*** Task inputs

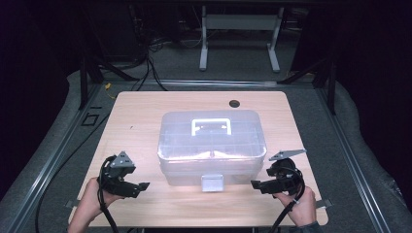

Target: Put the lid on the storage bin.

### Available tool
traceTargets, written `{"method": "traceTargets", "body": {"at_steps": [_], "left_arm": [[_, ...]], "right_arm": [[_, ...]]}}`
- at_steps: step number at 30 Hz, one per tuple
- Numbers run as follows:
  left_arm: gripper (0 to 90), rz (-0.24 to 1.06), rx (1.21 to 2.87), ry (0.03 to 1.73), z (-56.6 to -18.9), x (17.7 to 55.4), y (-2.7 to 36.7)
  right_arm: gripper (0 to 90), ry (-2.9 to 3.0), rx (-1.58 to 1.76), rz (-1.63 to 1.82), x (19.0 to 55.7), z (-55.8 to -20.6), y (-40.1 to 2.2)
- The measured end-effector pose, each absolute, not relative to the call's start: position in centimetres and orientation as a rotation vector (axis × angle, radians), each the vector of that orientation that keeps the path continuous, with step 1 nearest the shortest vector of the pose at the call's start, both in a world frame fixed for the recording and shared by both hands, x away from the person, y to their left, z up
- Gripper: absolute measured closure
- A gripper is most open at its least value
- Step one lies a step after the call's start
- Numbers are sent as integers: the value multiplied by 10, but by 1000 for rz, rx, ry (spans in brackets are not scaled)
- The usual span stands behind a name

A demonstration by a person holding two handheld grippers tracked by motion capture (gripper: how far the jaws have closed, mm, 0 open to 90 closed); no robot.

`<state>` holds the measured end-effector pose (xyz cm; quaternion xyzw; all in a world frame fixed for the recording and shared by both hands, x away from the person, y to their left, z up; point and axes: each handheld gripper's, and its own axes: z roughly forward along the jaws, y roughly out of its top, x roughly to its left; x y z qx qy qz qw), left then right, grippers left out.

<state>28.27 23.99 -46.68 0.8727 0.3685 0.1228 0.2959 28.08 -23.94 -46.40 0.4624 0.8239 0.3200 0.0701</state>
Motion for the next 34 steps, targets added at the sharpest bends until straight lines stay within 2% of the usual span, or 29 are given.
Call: {"method": "traceTargets", "body": {"at_steps": [7,10,15,26,34], "left_arm": [[135,333,2329,1064,-472,285,259],[66,334,2330,1111,-476,286,269],[10,334,2351,1187,-488,287,284],[1,320,2344,1285,-523,294,300],[1,364,2319,1297,-545,296,302]], "right_arm": [[140,2426,1455,856,271,-469,-264],[98,2397,1483,818,267,-472,-273],[57,2373,1528,752,267,-479,-285],[8,2347,1591,655,277,-514,-301],[0,2298,1598,680,283,-532,-308]]}}
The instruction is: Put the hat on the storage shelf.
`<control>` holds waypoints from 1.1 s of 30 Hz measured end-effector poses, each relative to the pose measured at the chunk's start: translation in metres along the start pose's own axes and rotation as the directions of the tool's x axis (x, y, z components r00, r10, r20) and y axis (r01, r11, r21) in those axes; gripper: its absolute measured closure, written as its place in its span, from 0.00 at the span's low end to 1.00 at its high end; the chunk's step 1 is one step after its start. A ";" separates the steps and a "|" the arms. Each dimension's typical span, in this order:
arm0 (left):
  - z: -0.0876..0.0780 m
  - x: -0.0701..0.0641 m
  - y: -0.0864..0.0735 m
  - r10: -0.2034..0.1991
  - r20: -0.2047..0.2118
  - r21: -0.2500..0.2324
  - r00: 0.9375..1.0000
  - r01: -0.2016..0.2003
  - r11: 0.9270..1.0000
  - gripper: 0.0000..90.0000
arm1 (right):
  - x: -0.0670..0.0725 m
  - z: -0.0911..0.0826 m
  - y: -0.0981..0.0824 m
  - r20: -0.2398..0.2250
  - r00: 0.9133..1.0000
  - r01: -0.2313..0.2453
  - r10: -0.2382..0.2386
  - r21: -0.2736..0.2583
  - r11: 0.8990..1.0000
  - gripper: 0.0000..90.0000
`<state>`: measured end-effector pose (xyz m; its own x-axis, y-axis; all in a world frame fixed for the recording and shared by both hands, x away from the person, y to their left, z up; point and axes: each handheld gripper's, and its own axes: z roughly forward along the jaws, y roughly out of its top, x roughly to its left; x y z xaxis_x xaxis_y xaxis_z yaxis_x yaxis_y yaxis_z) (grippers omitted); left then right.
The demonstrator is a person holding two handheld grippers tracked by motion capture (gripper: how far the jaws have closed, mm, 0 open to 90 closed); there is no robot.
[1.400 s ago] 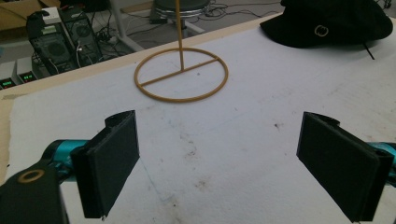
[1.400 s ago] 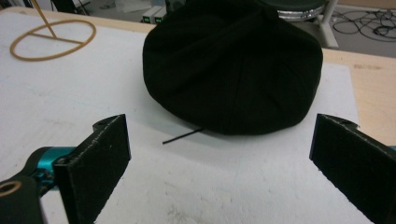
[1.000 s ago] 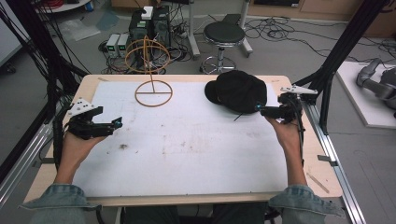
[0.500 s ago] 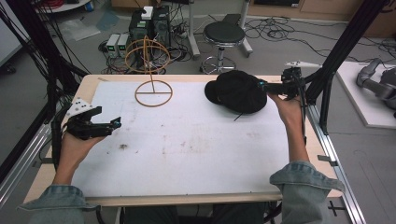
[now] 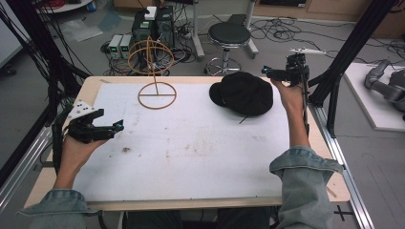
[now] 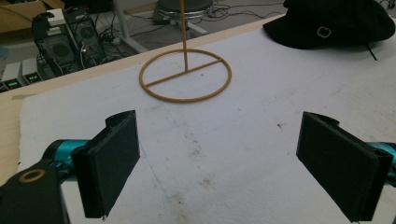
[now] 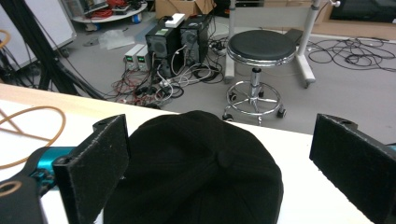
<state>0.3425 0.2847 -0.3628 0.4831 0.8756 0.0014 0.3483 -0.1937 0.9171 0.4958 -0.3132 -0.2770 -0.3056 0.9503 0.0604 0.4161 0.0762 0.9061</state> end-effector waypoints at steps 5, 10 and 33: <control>-0.001 0.001 0.000 0.006 0.003 0.003 1.000 -0.006 1.000 0.15 | -0.004 0.011 -0.004 0.003 1.000 -0.025 0.025 -0.007 1.000 0.05; -0.001 0.003 -0.001 0.001 0.004 0.003 1.000 -0.001 1.000 0.15 | -0.007 0.026 -0.008 -0.009 0.998 -0.058 0.058 -0.025 0.998 0.05; -0.002 0.004 -0.003 -0.008 0.008 0.006 1.000 0.008 1.000 0.15 | -0.021 0.088 -0.046 -0.014 0.988 -0.151 0.151 0.040 0.988 0.06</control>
<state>0.3417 0.2898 -0.3647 0.4864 0.8737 -0.0091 0.3571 -0.1892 0.9147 0.5581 -0.3107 -0.3570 -0.2513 0.9464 0.2027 0.4914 -0.0557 0.8692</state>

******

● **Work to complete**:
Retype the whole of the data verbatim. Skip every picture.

● **Exercise response**:
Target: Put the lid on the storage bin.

### Available tool
traceTargets, written `{"method": "traceTargets", "body": {"at_steps": [_], "left_arm": [[_, ...]], "right_arm": [[_, ...]]}}`
- at_steps: step number at 30 Hz, one per tuple
- Numbers run as follows:
  left_arm: gripper (0 to 90), rz (-0.24 to 1.06), rx (1.21 to 2.87), ry (0.03 to 1.73), z (-56.6 to -18.9), x (17.7 to 55.4), y (-2.7 to 36.7)
  right_arm: gripper (0 to 90), ry (-2.9 to 3.0), rx (-1.58 to 1.76), rz (-1.63 to 1.82), x (19.0 to 55.7), z (-55.8 to -20.6), y (-40.1 to 2.2)
- The measured end-effector pose, each absolute, not relative to the call's start: position in centimetres and orientation as a rotation vector (axis × angle, radians), each the vector of that orientation that keeps the path continuous, with step 1 nearest the shortest vector of the pose at the call's start, both in a world frame fixed for the recording and shared by both hands, x away from the person, y to their left, z up
- Gripper: absolute measured closure
- A gripper is most open at its least value
- Step one lies a step after the call's start
- Numbers are sent as integers: the value multiplied by 10, but by 1000 for rz, rx, ry (spans in brackets are not scaled)
- The usual span stands behind a name

A demonstration by a person holding two handheld grippers tracked by motion capture (gripper: how far the jaws have closed, mm, 0 open to 90 closed); no robot.

`<state>` holds the measured end-effector pose (xyz cm; quaternion xyzw; all in a world frame fixed for the recording and shared by both hands, x away from the person, y to their left, z up; point and axes: each handheld gripper's, and its own axes: z roughly forward along the jaws, y roughly out of its top, x roughly to its left; x y z qx qy qz qw), left then right, grippers left out.

<state>28.27 23.99 -46.68 0.8727 0.3685 0.1228 0.2959 28.08 -23.94 -46.40 0.4624 0.8239 0.3200 0.0701</state>
Motion for the next 34 steps, targets added at the sharpest bends until straight lines stay within 2% of the usual span, or 29 are given.
Call: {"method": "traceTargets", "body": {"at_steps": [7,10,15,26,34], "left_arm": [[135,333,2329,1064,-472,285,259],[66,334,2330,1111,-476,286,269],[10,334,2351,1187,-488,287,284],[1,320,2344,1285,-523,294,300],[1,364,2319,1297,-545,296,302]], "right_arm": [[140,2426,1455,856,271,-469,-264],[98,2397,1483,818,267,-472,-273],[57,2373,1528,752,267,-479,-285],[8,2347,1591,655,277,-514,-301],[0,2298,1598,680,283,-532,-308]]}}
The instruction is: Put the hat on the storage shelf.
`<control>` holds waypoints from 1.1 s of 30 Hz measured end-effector poses, each relative to the pose measured at the chunk's start: translation in metres along the start pose's own axes and rotation as the directions of the tool's x axis (x, y, z components r00, r10, r20) and y axis (r01, r11, r21) in those axes; gripper: its absolute measured closure, written as its place in its span, from 0.00 at the span's low end to 1.00 at its high end; the chunk's step 1 is one step after its start. A ";" separates the steps and a "|" the arms. Each dimension's typical span, in this order:
arm0 (left):
  - z: -0.0876..0.0780 m
  - x: -0.0701..0.0641 m
  - y: -0.0864..0.0735 m
  - r10: -0.2034..0.1991
  - r20: -0.2047..0.2118
  - r21: -0.2500..0.2324
  - r00: 0.9375..1.0000
  - r01: -0.2016..0.2003
  - r11: 0.9270..1.0000
  - gripper: 0.0000..90.0000
arm1 (right):
  - x: -0.0670..0.0725 m
  - z: -0.0911..0.0826 m
  - y: -0.0981..0.0824 m
  - r20: -0.2398..0.2250
  - r00: 0.9133..1.0000
  - r01: -0.2313..0.2453
  - r10: -0.2382..0.2386
  - r21: -0.2736..0.2583
  - r11: 0.8990..1.0000
  - gripper: 0.0000..90.0000
`<state>`: measured end-effector pose (xyz m; its own x-axis, y-axis; all in a world frame fixed for the recording and shared by both hands, x away from the person, y to their left, z up; point and axes: each handheld gripper's, and its own axes: z roughly forward along the jaws, y roughly out of its top, x roughly to its left; x y z xaxis_x xaxis_y xaxis_z yaxis_x yaxis_y yaxis_z) (grippers omitted); left then right.
The demonstrator is a person holding two handheld grippers tracked by motion capture (gripper: how far the jaws have closed, mm, 0 open to 90 closed); there is no robot.
[1.400 s ago] 
[1.400 s ago] 
[1.000 s ago] 
[0.500 s ago] 
[now] 
[now] 
[now] 
<state>0.3425 0.2847 -0.3628 0.4831 0.8756 0.0014 0.3483 -0.1937 0.9171 0.4958 -0.3132 -0.2770 -0.3056 0.9503 0.0604 0.4161 0.0762 0.9061</state> end-effector waypoints at steps 5, 10 and 33: <control>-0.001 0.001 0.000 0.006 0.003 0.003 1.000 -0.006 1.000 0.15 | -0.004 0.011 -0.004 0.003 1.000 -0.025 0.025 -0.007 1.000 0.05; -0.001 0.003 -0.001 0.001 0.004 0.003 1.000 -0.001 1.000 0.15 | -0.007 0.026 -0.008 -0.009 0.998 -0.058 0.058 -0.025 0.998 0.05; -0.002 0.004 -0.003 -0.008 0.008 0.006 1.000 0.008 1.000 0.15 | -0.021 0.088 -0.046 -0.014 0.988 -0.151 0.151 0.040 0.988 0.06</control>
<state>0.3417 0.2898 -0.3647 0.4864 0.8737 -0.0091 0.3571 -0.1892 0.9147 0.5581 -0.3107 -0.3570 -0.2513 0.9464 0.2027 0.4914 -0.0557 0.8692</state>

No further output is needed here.